*** Materials provided Section Begins ***

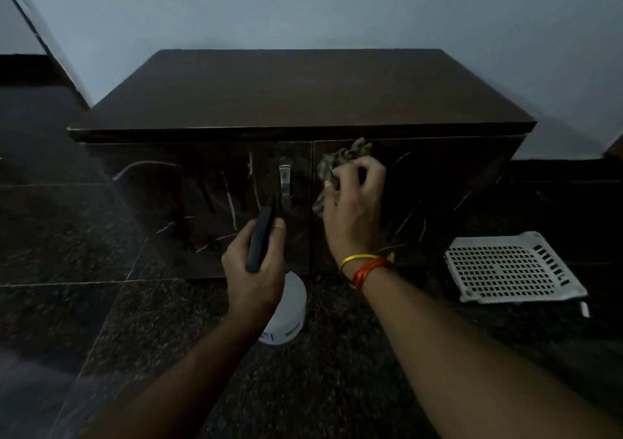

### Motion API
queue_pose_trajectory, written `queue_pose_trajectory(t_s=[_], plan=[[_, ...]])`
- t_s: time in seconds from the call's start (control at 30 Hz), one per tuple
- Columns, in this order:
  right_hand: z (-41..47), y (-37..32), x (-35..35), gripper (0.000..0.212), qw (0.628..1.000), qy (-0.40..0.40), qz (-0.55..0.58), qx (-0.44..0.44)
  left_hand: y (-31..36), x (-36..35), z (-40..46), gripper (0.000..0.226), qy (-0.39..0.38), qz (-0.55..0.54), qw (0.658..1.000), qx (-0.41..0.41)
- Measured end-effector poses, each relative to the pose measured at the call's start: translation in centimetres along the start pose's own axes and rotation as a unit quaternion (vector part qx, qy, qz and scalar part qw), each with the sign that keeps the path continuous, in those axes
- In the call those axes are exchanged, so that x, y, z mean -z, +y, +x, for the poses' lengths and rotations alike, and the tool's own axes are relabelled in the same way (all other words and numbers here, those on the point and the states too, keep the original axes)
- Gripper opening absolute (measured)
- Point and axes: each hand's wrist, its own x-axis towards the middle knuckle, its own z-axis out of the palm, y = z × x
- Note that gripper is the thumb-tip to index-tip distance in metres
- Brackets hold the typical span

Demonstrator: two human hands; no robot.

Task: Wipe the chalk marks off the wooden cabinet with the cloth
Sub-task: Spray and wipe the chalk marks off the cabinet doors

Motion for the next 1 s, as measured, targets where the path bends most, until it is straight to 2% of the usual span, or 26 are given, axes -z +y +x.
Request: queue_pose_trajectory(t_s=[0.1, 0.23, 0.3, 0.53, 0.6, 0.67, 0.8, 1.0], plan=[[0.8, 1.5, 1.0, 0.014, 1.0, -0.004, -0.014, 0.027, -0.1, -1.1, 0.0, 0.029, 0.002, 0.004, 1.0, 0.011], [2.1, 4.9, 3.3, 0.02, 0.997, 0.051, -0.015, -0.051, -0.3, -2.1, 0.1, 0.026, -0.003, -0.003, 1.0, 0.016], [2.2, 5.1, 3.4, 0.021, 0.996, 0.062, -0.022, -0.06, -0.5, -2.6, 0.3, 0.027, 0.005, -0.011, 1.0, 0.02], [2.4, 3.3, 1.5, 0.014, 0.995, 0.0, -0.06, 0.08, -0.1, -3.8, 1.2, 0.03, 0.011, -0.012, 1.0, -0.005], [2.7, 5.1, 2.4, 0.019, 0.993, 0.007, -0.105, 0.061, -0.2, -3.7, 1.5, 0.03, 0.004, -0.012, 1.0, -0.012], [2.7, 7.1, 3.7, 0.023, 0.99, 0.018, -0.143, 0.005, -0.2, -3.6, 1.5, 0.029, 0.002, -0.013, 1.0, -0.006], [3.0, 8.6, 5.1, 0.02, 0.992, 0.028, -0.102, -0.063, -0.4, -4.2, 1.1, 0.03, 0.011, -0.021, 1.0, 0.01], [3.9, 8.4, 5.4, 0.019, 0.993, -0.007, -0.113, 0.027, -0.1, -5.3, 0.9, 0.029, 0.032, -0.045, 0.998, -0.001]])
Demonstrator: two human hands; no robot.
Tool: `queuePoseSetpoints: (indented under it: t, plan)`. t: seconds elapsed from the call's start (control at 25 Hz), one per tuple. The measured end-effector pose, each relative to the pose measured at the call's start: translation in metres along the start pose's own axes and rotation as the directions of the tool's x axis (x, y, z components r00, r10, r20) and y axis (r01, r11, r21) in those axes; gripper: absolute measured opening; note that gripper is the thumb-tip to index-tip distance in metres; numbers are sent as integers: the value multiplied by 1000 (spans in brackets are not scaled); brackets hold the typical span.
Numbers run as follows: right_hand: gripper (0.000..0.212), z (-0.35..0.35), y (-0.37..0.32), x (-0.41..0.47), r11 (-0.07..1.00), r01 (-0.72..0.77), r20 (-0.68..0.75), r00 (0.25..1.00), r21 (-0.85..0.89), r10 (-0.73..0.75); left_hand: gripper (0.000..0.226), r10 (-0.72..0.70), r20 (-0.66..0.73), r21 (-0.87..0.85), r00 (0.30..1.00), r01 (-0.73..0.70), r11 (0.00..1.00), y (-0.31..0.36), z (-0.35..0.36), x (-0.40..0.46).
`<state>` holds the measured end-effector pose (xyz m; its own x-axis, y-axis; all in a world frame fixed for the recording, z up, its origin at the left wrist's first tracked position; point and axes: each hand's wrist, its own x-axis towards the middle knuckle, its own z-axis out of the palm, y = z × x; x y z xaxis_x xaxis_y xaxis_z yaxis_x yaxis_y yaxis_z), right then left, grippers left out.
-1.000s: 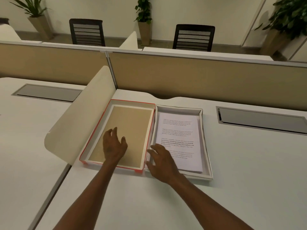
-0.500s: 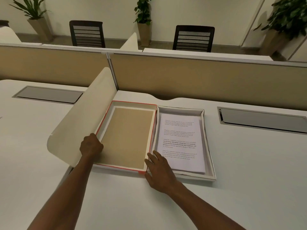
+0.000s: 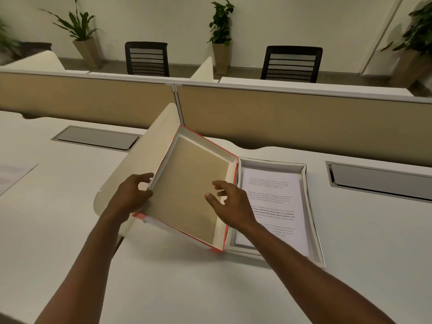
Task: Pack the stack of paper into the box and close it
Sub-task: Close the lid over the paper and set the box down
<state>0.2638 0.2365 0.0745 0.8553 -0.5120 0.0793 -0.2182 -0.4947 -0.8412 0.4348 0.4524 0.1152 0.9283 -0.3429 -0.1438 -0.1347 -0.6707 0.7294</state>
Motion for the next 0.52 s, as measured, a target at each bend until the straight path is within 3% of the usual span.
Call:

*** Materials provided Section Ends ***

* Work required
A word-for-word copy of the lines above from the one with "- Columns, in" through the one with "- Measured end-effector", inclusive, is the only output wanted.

* Task answer
- Columns, in this order:
  right_hand: z (-41..47), y (-37..32), x (-35..35), gripper (0.000..0.212), qw (0.628..1.000), qy (-0.40..0.40), qz (-0.55..0.58), qx (-0.44..0.44)
  left_hand: y (-31..36), x (-36..35), z (-40..46), gripper (0.000..0.226), qy (-0.39..0.38), qz (-0.55..0.54), qw (0.658..1.000), qx (-0.41..0.41)
- Measured end-effector poses, each relative to the pose measured at the call's start: translation in centimetres along the start pose's own axes and rotation as a unit quaternion (vector part qx, qy, qz and scalar part qw), each with the sign that keeps the path continuous, in those axes

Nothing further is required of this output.